Pero en la evolución de las formas urbanas Mumford no deja de advertir una evolución del culto al poder centralizador. Poder militar y financiero, burocrático y policial. Es esto lo que nos seduce de su libro. La ciudad, a través de la historia, se va consolidando como centro indiscutible de poder y, para lograrlo, es necesario que asfixie todas las otras posibilidades de vida colectiva que subsisten a su alrededor.Evidentemente, los avances técnicos, con su régimen de explotación cada vez más intensivo de energía, permitirán que la ciudad se expanda de una forma inédita.
Las implicaciones estéticas que Mumford saca de estos cambios son fascinantes. El espacio urbano se amplia y traduce ese dominio que ahora ejercen las ciudades sobre el resto del orbe. Se rompen los límites, la perspectiva se dispara. A la abstracción en las formas estéticas seguirá la abstracción manifestada en las nuevas formas de acuñar moneda y medir el tiempo. Las líneas alargadas de las nuevas avenidas de la ciudad barroca mostrarán este gusto por el espacio sin límites.
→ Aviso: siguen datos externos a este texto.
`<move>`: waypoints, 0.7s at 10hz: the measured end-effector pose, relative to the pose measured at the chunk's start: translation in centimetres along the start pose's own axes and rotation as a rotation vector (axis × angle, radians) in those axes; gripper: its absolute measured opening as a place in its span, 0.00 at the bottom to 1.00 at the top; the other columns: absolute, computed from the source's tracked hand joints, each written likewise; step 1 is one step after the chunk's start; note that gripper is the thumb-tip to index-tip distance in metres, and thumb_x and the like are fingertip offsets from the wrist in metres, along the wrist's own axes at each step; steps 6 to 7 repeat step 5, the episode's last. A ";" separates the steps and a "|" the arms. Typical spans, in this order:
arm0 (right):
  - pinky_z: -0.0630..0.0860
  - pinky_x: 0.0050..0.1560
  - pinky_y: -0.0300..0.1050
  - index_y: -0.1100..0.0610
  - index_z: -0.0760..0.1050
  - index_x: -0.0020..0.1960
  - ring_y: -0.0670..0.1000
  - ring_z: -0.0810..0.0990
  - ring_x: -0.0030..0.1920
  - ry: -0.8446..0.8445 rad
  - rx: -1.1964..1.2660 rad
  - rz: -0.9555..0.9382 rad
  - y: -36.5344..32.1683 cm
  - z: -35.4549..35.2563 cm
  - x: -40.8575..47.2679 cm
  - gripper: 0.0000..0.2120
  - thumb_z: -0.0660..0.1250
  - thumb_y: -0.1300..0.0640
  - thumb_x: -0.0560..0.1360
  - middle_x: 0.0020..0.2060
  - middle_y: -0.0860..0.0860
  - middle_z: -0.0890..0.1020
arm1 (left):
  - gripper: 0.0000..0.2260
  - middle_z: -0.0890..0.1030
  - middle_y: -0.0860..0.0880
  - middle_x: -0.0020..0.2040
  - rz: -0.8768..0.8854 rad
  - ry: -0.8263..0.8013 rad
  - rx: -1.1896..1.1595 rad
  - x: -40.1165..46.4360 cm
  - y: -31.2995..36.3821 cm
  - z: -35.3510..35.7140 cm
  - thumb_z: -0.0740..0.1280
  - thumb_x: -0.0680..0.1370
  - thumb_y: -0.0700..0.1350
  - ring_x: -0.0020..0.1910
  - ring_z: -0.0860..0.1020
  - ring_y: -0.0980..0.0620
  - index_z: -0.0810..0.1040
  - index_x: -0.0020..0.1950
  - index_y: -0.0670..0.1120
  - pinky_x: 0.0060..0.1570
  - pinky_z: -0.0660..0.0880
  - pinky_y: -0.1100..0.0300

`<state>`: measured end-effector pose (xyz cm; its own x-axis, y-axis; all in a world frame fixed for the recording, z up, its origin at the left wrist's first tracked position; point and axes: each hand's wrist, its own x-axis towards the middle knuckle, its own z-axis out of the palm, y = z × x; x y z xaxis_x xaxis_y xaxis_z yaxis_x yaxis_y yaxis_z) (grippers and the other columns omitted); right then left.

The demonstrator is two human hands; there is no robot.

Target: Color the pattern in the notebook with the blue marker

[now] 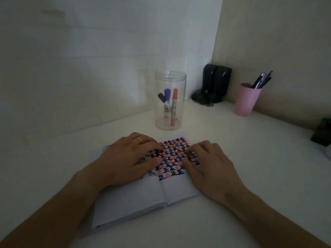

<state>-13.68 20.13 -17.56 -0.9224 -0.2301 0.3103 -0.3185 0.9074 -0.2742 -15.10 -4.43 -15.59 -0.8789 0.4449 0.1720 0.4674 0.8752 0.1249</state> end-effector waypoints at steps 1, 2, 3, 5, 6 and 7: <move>0.74 0.58 0.47 0.46 0.74 0.62 0.50 0.73 0.60 0.005 0.011 -0.011 0.1 0.1 0.0 0.20 0.54 0.38 0.78 0.60 0.46 0.77 | 0.27 0.73 0.59 0.71 0.000 0.003 0.002 0.1 -0.1 -0.1 0.48 0.76 0.69 0.70 0.66 0.58 0.68 0.71 0.63 0.68 0.67 0.53; 0.74 0.59 0.47 0.46 0.73 0.62 0.50 0.72 0.60 -0.013 -0.002 0.007 0.1 0.0 0.1 0.18 0.56 0.39 0.79 0.61 0.46 0.76 | 0.26 0.73 0.59 0.71 0.000 -0.008 0.020 0.2 -0.2 -0.1 0.49 0.76 0.69 0.70 0.65 0.59 0.69 0.71 0.63 0.67 0.66 0.54; 0.74 0.58 0.47 0.45 0.73 0.62 0.50 0.72 0.61 0.000 0.003 0.007 0.2 -0.1 0.2 0.17 0.57 0.39 0.79 0.61 0.46 0.76 | 0.27 0.73 0.59 0.71 0.006 -0.012 0.030 0.1 -0.2 -0.1 0.48 0.76 0.69 0.70 0.66 0.58 0.69 0.71 0.63 0.66 0.65 0.55; 0.73 0.61 0.47 0.46 0.76 0.61 0.49 0.74 0.62 0.061 0.153 0.061 0.2 -0.5 0.4 0.16 0.61 0.40 0.79 0.61 0.46 0.78 | 0.27 0.73 0.60 0.71 0.004 -0.001 0.039 0.0 0.2 -0.5 0.47 0.76 0.69 0.70 0.66 0.58 0.69 0.71 0.63 0.66 0.66 0.53; 0.73 0.61 0.47 0.46 0.76 0.61 0.49 0.74 0.62 0.061 0.153 0.061 0.2 -0.5 0.4 0.16 0.61 0.40 0.79 0.61 0.46 0.78 | 0.27 0.73 0.60 0.71 0.004 -0.001 0.039 0.0 0.2 -0.5 0.47 0.76 0.69 0.70 0.66 0.58 0.69 0.71 0.63 0.66 0.66 0.53; 0.73 0.61 0.47 0.46 0.76 0.61 0.49 0.74 0.62 0.061 0.153 0.061 0.2 -0.5 0.4 0.16 0.61 0.40 0.79 0.61 0.46 0.78 | 0.27 0.73 0.60 0.71 0.004 -0.001 0.039 0.0 0.2 -0.5 0.47 0.76 0.69 0.70 0.66 0.58 0.69 0.71 0.63 0.66 0.66 0.53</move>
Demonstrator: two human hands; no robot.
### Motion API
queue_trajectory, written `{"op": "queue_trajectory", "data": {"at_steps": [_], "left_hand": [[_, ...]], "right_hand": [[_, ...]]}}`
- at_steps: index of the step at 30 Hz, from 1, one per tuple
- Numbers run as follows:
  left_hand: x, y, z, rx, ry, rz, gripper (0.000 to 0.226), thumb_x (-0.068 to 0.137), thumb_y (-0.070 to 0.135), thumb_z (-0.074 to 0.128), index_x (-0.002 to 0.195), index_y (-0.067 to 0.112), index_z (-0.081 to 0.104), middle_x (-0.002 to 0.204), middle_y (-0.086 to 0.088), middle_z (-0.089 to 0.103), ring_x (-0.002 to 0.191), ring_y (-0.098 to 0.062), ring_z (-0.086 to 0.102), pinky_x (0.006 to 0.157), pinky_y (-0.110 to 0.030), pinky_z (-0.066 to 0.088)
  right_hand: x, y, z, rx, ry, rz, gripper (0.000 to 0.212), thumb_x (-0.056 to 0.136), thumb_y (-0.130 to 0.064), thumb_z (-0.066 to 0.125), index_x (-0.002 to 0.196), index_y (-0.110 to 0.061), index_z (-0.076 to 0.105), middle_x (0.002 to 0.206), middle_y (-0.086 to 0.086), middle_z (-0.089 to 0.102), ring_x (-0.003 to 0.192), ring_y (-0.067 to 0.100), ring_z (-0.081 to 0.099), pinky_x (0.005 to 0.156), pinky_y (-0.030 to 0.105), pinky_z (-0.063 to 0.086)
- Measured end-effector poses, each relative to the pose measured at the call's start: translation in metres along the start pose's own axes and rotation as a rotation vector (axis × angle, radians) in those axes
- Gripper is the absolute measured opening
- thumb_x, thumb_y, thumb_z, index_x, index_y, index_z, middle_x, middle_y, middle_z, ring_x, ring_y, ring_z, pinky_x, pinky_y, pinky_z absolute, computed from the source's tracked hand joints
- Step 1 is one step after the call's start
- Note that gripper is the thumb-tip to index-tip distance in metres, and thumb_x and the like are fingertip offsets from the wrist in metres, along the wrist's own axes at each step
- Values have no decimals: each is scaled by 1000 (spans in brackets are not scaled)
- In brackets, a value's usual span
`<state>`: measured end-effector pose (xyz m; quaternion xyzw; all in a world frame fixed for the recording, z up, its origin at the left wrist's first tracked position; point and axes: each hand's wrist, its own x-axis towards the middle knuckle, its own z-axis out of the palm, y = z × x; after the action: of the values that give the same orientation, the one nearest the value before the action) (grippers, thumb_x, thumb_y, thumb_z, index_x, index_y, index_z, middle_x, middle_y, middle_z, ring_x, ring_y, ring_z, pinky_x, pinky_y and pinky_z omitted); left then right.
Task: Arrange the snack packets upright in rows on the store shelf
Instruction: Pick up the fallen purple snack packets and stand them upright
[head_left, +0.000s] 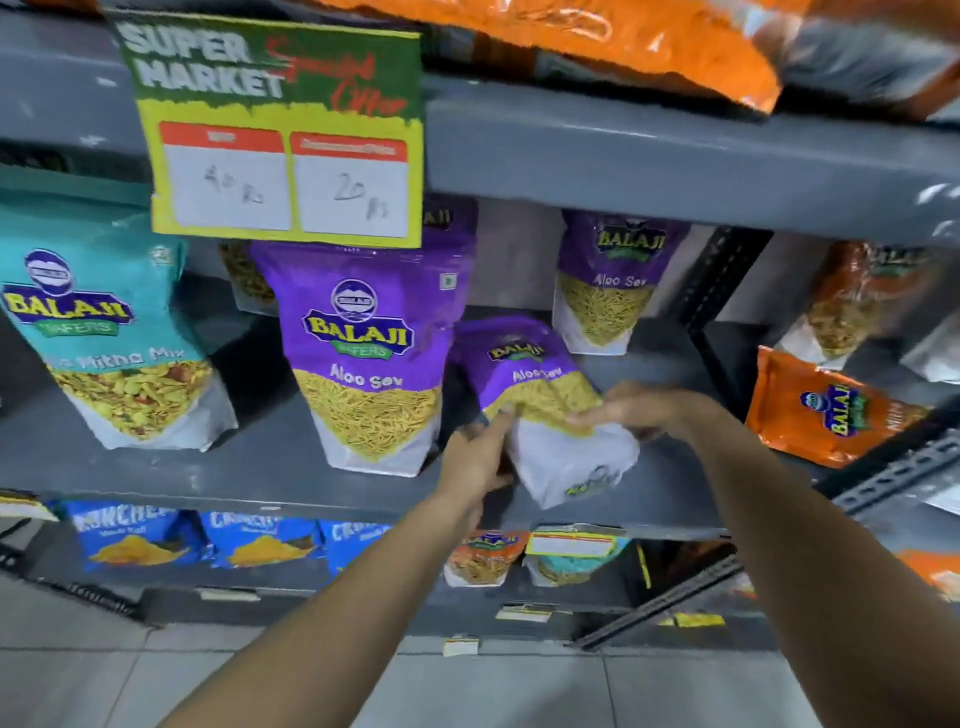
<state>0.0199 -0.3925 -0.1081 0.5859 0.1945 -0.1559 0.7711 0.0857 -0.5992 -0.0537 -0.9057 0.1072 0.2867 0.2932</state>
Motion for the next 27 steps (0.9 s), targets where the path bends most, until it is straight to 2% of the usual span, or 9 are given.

En la historia narrada por Mumford, la ciudad avanza hacia la mecanización y la muerte de sus potencialidades más genuinas. Las páginas finales de su obra muestran una actualidad arrolladora porque la ciudad hipertrofiada e inhumana que describe es ya, en muchos aspectos, la ciudad misma en la que habitamos. Uno de los méritos de Mumford es el de permitirse hablar de la ciudad en términos “biológicos” o, como diríamos hoy, en términos de “sostenibilidad”. Siendo Mumford un discípulo de Patrick Geddes, no se le escapa que la ciudad es como un gran organismo vivo que necesita reponerse, descansar y recuperarse. La gran burocracia, los sueños de papel, apenas ocultan ese metabolismo frenético y despilfarrador que supone la gran ciudad moderna. Evacuación de residuos, abastecimiento de agua y energía, servicios de transporte... el fulgor de la ciudad depende de todo ello si quiere existir. Sus gestores parecen haberlo olvidado al diseñar la megalópolis que va absorbiendo todo lo que no es ciudad... como dice Mumford: “Esto señala el cambio de un sistema orgánico a un sistema mecánico, de un crecimiento con sentido a una expansión sin finalidad.”
Las páginas finales del libro de Mumford, donde nos habla del mito de la megalópolis son por todo ello una llamada a la sensatez. Sobre todo cuando nos avisan de que la Megalópolis se presenta como un gran cerebro y nos recuerdan que el cerebro no puede crecer a costa del cuerpo sin anunciar la catástrofe. En la época de internet, de la sociedad de la información y de la “economía inmaterial”, ¿no constituye todo ello un lúcido aviso que no deberíamos desoír?